Beth hatte mich auf Knien angefleht für sie einzuspringen. Die Planung der Hochzeit hatte ich schon vor Wochen übernommen und meine Aufgabe meiner Meinung nach ganz gut gemacht. Natürlich war das, bevor ich wusste, wer da neben ihr am Traualtar stehen sollte. Dass sie mir nun auch noch den Black and White Maskenball aufdrückte, hätte mich nicht sonderlich überraschen sollen.
Ich hatte nicht ablehnen können. Mit welcher Begründung? Beth wusste ganz genau, dass ich keine Pläne für den Tag gehabt hatte. Das hatte ich ihr dummerweise erst bei unserem gemeinsamen Frühstück berichtet.
Was hätte ich sagen sollen? Dass ich keine Lust hatte mich mit ihrem Verlobten, der rein zufällig der Mann meiner Träume war, zu treffen und die Verlobungsfeier zu planen? Genauso gut hätte ich mir auch mein eigenes Grab schaufeln können. Also hatte ich zugestimmt und erntete nun die Früchte meiner Verschwiegenheit.
»Was wirst du jetzt tun? Siehst du ihn schon?«
Ich reckte den Hals, aber in der Menschenmasse konnte ich ihn nicht entdecken. Außerdem war ich mir sicher, dass ich es spürte, wenn er auftauchte. Als wäre mein innerer Kompass voll und ganz auf ihn ausgerichtet. Das allein war schon beängstigend genug. Mit dem Hintergrund, dass es sich um den Verlobten meiner Schwester handelte, war es einfach nur abgrundtief falsch.
»Nein«, brummte ich. »Er kommt wahrscheinlich zu spät. Das kann er ja so gut.«
Ein tonnenschwerer Seufzer entrang sich Nylahs Kehle. »Hör mal, ich würde echt zu gerne bei dir sein und dem Arsch gehörig dahin treten, wo die Sonne nicht scheint, aber das Shooting geht weiter.«
»Nenn ihn nicht so«, entschlüpfte es mir.
»Du verteidigst ihn? Nach allem, was zwischen euch passiert ist?«
»Ich verteidige ihn nicht!«, protestierte ich lautstark, sodass sich einige Passanten zu mir umdrehten. Ich verdrehte die Augen. Kümmert euch gefälligst um euren eigenen Scheiß.
»Genau das tust du! Er ist Beths Verlobter!«, rief sie mir unnötigerweise in Erinnerung.

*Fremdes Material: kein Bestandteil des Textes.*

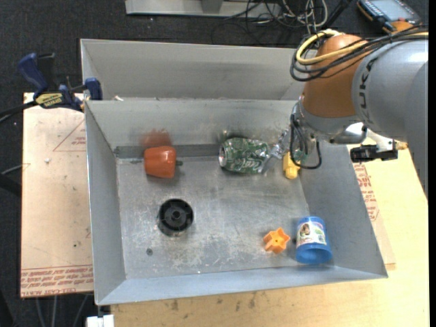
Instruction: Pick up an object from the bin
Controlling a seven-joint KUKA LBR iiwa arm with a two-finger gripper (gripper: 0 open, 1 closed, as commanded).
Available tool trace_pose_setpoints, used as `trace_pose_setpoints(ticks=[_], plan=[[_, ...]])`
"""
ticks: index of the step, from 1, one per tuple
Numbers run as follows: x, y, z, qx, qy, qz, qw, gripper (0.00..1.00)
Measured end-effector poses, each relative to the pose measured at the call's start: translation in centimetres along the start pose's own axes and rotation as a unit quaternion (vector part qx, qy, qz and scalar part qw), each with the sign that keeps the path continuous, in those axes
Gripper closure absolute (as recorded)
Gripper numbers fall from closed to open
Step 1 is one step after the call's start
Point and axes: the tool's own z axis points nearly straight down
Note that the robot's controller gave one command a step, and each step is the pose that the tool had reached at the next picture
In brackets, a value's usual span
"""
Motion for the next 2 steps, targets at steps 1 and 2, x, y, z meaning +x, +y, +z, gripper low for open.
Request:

»Das weiß ich«, schrie ich ins Telefon und schloss die Augen. Mit der freien Hand fuhr ich mir übers Gesicht. »Das weiß ich«, murmelte ich. Mein Kopf wusste das ganz genau. Nur einen anderen Teil von mir musste ich noch davon überzeugen.

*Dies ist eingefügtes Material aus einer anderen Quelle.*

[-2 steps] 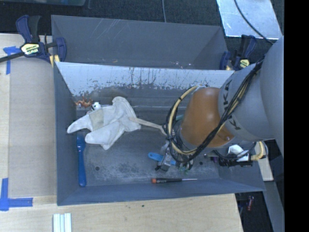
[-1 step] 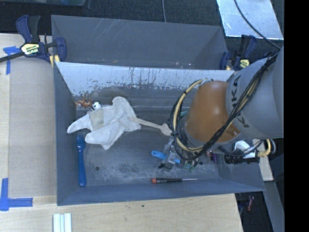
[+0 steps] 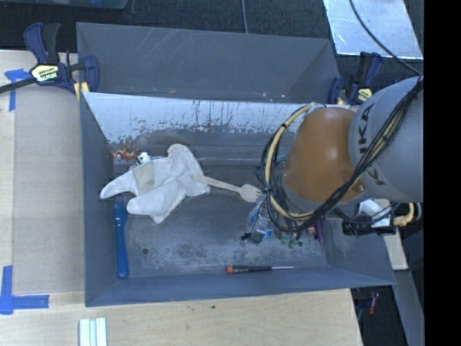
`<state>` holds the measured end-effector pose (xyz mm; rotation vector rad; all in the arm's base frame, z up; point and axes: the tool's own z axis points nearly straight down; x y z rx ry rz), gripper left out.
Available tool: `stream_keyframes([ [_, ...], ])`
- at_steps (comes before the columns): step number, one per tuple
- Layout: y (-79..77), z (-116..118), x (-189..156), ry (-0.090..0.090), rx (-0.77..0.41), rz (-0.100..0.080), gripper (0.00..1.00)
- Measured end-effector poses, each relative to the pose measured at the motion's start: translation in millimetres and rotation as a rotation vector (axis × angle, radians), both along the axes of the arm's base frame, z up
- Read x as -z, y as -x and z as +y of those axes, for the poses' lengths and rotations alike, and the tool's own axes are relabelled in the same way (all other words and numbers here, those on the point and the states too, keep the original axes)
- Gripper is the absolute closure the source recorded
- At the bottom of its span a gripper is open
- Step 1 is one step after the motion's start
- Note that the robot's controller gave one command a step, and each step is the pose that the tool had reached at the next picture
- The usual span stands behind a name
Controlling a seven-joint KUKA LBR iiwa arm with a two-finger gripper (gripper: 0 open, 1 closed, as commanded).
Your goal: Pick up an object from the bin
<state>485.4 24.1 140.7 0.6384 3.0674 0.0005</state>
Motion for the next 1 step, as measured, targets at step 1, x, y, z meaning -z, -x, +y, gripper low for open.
stream_keyframes([
  [1, 0.9, -0.1, -16.0, 0.0, -0.001, 0.004, 1.0],
])
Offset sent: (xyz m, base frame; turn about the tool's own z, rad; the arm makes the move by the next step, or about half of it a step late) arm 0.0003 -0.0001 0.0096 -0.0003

Mein Magen machte einen unfreiwilligen Purzelbaum. Ich wusste es noch bevor ich mich zu ihm umgedreht hatte. Er überquerte die Straße gerade im Laufschritt.
Dass er nicht überrascht wirkte, mich zu sehen, ließ mich die Lippen schürzen. Und es machte mich schier wahnsinnig, dass er mich so ansah. So verdammt reumütig.

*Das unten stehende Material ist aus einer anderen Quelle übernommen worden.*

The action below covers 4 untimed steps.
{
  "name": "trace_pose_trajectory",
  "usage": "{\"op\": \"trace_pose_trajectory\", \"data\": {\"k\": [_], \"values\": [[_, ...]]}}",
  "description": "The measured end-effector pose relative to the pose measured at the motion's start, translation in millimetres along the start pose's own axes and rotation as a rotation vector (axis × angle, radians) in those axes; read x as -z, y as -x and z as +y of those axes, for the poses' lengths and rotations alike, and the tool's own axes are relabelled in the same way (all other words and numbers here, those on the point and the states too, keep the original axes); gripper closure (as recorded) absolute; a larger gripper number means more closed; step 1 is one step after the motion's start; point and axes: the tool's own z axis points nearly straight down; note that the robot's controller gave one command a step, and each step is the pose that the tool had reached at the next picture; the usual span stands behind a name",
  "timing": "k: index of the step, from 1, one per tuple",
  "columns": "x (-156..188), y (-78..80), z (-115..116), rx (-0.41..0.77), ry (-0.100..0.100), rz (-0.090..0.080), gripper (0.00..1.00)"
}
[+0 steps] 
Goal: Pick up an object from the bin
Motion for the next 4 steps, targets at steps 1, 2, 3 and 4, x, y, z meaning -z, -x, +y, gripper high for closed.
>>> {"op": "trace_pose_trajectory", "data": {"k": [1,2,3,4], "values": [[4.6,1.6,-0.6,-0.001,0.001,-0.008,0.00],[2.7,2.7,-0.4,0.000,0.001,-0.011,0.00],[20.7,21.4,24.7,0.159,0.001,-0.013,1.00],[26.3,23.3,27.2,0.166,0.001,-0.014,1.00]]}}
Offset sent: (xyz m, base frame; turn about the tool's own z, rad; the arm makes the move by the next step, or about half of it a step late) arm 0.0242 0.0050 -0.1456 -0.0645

»Julia.« Er nickte. Ich streckte das Kinn und straffte den Rücken.
»William.« Er zuckte zusammen. Ich beendete den Anruf ohne Abschiedsworte.
Es war lächerlich. Wir waren lächerlich. Am lächerlichsten war jedoch der Fakt, dass er es schaffte in verwaschener Jeans, grauem Pullover und schlichtem Mantel so verdammt gut auszusehen. Es lag am Mantel. Dieser verdammte Gucci-Mantel, der keine Fälschung war. Ich hatte ein Auge für Fälschungen und so wie der Mantel aussah, hätte er auch maßgeschneidert sein können.
»Wollen wir?«
Nein, nein und nochmal nein. Ich seufzte leise.